For instance, if a user can enter substantially any query, in any form, the question answering system must typically employ one of a relatively few number of known methods for discerning the meaning of the user's query, before it attempts to answer the query. One technique involves natural language processing. Natural language processing typically involves receiving a natural language input and determining the meaning of the input such that it can be used by a computer system. In the context of question answering, the natural language processing system discerns the meaning of a natural language query input by the user and then attempts to identify information responsive to that query.
Another common technique involves implementing handwritten rules. In such a system, an author attempts to think of every possible way that a user might ask for certain information. The author then writes a rule that maps from those possible query forms to responsive information.

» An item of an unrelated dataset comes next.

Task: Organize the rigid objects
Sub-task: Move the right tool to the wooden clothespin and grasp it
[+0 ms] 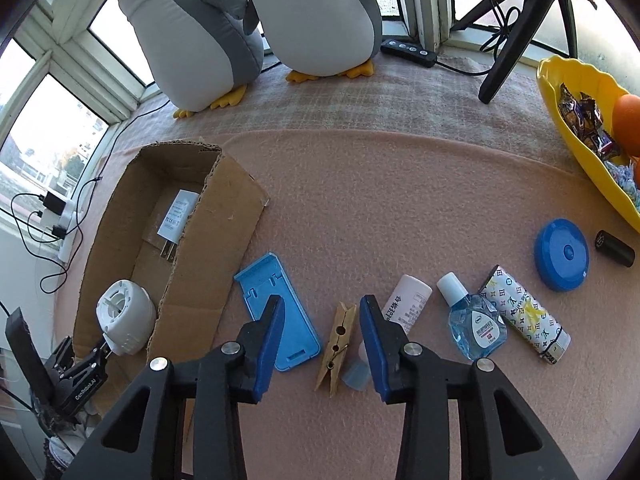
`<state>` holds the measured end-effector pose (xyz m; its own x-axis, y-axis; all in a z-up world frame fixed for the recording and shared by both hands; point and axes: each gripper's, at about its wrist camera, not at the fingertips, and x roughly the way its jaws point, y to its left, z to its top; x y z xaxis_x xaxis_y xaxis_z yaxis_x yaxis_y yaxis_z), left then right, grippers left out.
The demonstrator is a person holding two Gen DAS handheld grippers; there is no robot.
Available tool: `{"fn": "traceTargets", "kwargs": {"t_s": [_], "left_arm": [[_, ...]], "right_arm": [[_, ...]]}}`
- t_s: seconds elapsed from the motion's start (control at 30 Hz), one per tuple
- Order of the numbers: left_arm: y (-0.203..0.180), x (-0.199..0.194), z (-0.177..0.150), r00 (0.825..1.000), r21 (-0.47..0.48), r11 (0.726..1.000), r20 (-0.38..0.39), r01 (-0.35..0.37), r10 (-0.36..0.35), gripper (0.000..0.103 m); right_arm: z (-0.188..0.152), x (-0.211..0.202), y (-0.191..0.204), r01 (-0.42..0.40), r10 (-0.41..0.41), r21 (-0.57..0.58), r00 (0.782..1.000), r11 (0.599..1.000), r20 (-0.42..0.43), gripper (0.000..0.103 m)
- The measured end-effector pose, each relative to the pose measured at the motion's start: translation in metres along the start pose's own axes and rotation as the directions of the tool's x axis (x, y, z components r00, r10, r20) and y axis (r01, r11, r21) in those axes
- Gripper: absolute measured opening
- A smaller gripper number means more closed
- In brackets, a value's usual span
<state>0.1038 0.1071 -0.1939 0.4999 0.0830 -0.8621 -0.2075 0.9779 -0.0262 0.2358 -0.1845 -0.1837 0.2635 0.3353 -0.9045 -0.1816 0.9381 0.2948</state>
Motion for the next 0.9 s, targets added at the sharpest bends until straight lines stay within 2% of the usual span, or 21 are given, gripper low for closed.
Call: {"fn": "traceTargets", "kwargs": {"t_s": [0.3, 0.77, 0.9], "left_arm": [[0.0, 0.0, 0.0, 1.0, 0.0, 1.0, 0.0, 0.0, 0.0, 0.065], [0.0, 0.0, -0.001, 1.0, -0.001, 1.0, 0.0, 0.001, -0.001, 0.065], [0.001, 0.0, -0.001, 1.0, -0.001, 1.0, 0.001, 0.001, -0.001, 0.065]], "right_arm": [[0.002, 0.01, -0.003, 0.023, -0.022, 0.021, 0.999, 1.0, -0.037, 0.027], [-0.01, 0.017, 0.013, 0.123, -0.129, -0.102, 0.99, 0.987, -0.059, 0.013], [-0.014, 0.015, 0.011, 0.121, -0.127, -0.105, 0.991, 0.987, -0.049, 0.011]]}}
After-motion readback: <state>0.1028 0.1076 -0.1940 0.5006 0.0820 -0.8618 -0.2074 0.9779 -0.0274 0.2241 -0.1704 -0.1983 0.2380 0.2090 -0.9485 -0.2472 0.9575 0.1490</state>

Both of these prior techniques for implementing question answering systems can be relatively expensive to implement, and can be somewhat error prone. In large part, the expense and errors arise from the fact that these systems attempt to answer substantially any question which the user can input.
Prior information retrieval systems attempt to use key words provided by a user and find documents relevant to the key words. This involves other disadvantages, i.e., they cannot easily meet users' different search requests. The information retrieval system attempts to balance recall and precision in returning results. In other words, information retrieval system conventionally attempts to maximize the amount of relevant information which is returned (maximize recall) while minimizing the amount of irrelevant information that is returned (i.e., maximizing precision).

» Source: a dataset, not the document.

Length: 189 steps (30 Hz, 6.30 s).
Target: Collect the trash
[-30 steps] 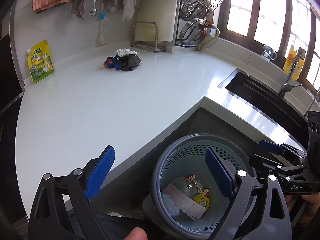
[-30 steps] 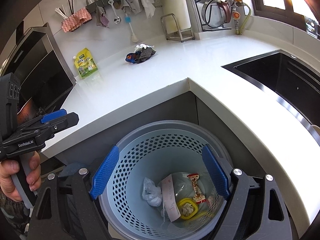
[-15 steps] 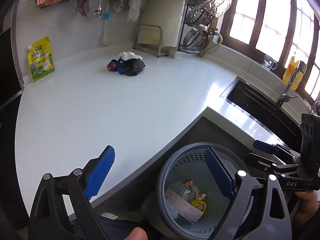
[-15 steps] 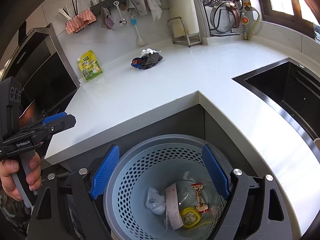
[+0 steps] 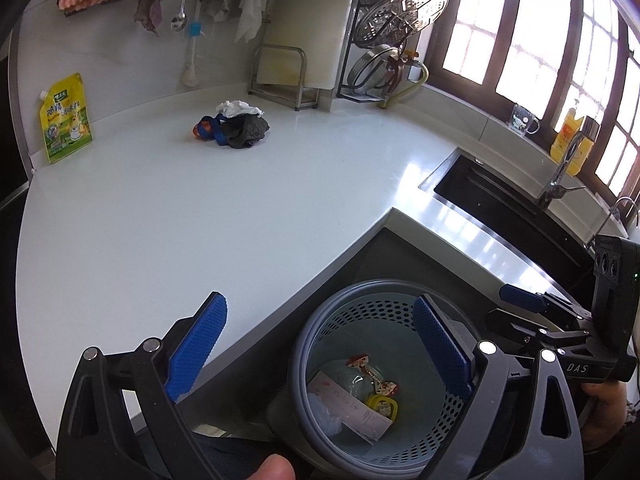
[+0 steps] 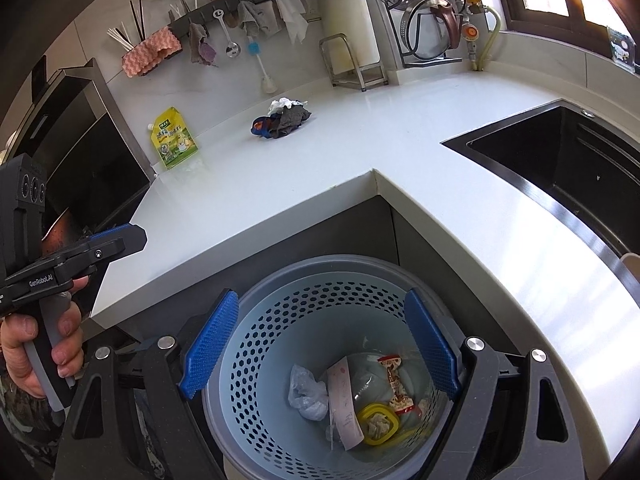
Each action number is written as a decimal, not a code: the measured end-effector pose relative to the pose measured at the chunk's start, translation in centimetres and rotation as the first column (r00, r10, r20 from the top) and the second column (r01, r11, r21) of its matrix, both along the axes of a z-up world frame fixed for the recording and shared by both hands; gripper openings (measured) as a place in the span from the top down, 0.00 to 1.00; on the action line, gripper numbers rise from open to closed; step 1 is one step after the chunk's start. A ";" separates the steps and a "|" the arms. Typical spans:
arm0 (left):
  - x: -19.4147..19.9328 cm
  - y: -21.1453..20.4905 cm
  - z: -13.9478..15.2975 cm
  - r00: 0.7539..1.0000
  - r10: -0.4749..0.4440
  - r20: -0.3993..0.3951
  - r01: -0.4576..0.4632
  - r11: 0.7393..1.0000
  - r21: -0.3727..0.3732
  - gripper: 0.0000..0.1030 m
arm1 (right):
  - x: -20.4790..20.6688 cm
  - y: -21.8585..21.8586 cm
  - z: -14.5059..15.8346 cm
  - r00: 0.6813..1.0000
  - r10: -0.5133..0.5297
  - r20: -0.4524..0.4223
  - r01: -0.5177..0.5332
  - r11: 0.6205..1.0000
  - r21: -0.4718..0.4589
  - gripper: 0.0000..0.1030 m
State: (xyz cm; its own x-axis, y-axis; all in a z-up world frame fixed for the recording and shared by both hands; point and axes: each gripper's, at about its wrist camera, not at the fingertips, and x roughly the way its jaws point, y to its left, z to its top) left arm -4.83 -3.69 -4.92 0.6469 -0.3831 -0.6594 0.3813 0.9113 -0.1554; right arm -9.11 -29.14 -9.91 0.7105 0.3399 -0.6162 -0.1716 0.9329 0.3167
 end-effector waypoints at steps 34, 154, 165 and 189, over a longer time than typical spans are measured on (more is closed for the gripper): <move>16.4 5.5 2.5 0.988 0.146 0.048 -0.150 0.985 0.081 0.09 | 30.4 10.5 7.1 0.973 0.197 0.120 -0.179 0.974 -0.140 0.21; -0.5 -0.4 1.5 1.000 0.001 -0.010 -0.001 1.000 -0.014 0.90 | 0.9 0.4 2.1 0.995 0.093 0.022 -0.094 0.994 0.064 0.94; -1.6 -0.1 2.4 1.000 -0.006 0.012 0.006 1.000 -0.010 0.90 | -0.2 0.6 2.2 0.996 0.086 0.021 -0.087 0.994 0.061 0.94; -4.0 -1.1 1.6 0.998 -0.065 -0.003 0.065 0.998 -0.006 0.90 | -3.1 -0.2 1.2 0.999 0.050 0.015 -0.051 0.997 0.066 0.94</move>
State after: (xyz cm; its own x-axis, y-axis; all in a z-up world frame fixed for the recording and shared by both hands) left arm -8.88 -4.82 -3.36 0.6183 -0.4281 -0.6591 0.4390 0.8837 -0.1621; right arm -12.21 -29.36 -8.73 0.6997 0.4151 -0.5815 -0.2227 0.9001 0.3746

Queries input by users into these types of systems primarily breakdown into three categories: informational, transactional, and navigational. An informational query, for instance, is one which asks questions such as “Who is X?”, “What is X?” or “Who knows about X?”. These types of queries simply seek information about a subject matter or person. Transactional queries typically involve the user asking a question about how to accomplish some sort of transaction, such as “Where do I submit an expense report?” or “Where can I shop for books?”. The results sought by the user are often a destination or a description of a procedure of how to accomplish the desired transaction. Navigational queries involve the user requesting a destination link such as “Where is the homepage of X?” or “What is the URL for X?”. With navigational queries, the user is typically seeking, as a result, a web page address or other similar link.
The present invention is a system for answering questions. The present invention uses a data mining module to mine data, such as enterprise data, and to configure the data to answer a predetermined number of questions, each having a predefined form. The present invention also provides a user interface component for receiving user queries and responding to those queries.

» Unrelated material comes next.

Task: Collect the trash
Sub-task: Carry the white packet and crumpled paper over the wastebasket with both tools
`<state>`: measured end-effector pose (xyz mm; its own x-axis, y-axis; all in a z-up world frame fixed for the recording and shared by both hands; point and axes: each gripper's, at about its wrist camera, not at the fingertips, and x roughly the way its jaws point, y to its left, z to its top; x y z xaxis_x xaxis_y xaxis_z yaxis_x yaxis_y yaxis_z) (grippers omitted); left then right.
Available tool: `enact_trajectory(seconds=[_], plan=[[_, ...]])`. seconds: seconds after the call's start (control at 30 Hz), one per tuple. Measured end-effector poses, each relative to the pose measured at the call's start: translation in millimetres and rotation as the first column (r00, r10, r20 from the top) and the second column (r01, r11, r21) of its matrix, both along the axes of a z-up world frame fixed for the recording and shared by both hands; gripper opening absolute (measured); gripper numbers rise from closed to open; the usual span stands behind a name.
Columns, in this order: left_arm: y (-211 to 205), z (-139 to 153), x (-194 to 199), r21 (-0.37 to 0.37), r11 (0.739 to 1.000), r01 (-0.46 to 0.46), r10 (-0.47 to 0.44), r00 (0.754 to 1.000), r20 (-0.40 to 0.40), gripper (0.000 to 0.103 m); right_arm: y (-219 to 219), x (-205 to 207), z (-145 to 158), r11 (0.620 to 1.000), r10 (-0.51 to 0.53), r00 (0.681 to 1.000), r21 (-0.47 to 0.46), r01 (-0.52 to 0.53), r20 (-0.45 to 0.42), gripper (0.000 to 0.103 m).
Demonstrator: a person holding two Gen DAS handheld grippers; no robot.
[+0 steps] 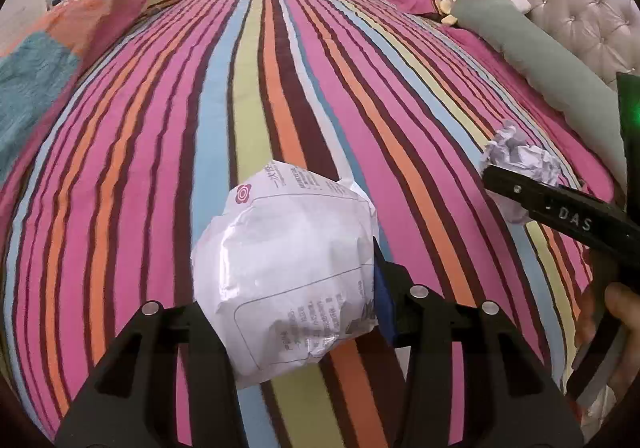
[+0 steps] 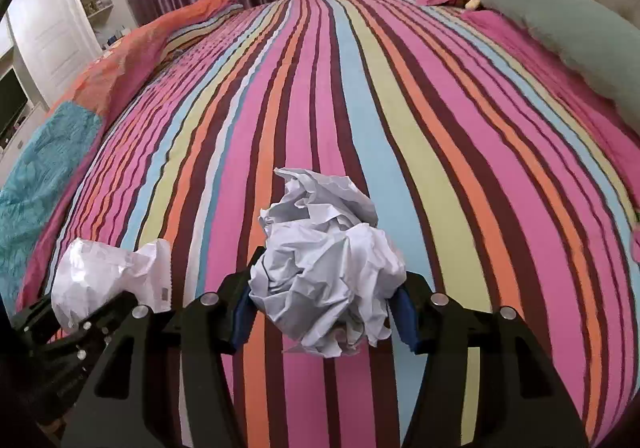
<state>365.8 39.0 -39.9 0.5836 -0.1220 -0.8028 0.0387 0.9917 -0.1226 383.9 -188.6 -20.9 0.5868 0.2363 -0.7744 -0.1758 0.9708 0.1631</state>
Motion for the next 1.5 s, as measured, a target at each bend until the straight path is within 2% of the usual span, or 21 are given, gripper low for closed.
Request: enact_trajectory(seconds=[0.27,0.67,1.03,1.27,1.5], plan=[[-7,13,-65,0.01,1.0,0.007,-0.007,1.0,0.018,0.044,-26,-66,15,0.999,-0.032,0.999,0.006,0.032,0.017,0.054],[-12,16,-155,0.027,0.999,0.02,-0.021,0.999,0.028,0.044,-38,-145,11,0.997,-0.052,0.999,0.048,0.052,0.0,0.054],[-7,0,-229,0.028,1.0,0.006,-0.006,1.0,-0.002,0.044,-23,-220,-7,0.996,0.012,0.999,0.086,-0.008,-0.043,0.054],[-14,-15,-270,0.036,0.999,0.018,-0.017,0.999,-0.03,0.044,-20,-249,-24,0.995,0.022,0.996,0.096,-0.013,-0.092,0.054],[-25,-42,-303,0.054,0.997,0.052,-0.047,0.995,-0.093,0.044,-19,-274,-49,0.994,0.016,0.985,0.105,0.002,-0.172,0.054]])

The present invention deals with a question answering system. More specifically, the present invention deals with a data mining module that mines data and a user interface that utilizes the mined data in order to perform question answering. However, before describing the present invention in greater detail, one illustrative embodiment of an environment in which the present invention can be used will be discussed.
The invention is operational with numerous other general purpose or special purpose computing system environments or configurations. Examples of well-known computing systems, environments, and/or configurations that may be suitable for use with the invention include, but are not limited to, personal computers, server computers, hand-held or laptop devices, multiprocessor systems, microprocessor-based systems, set top boxes, programmable consumer electronics, network PCs, minicomputers, mainframe computers, telephony systems, distributed computing environments that include any of the above systems or devices, and the like.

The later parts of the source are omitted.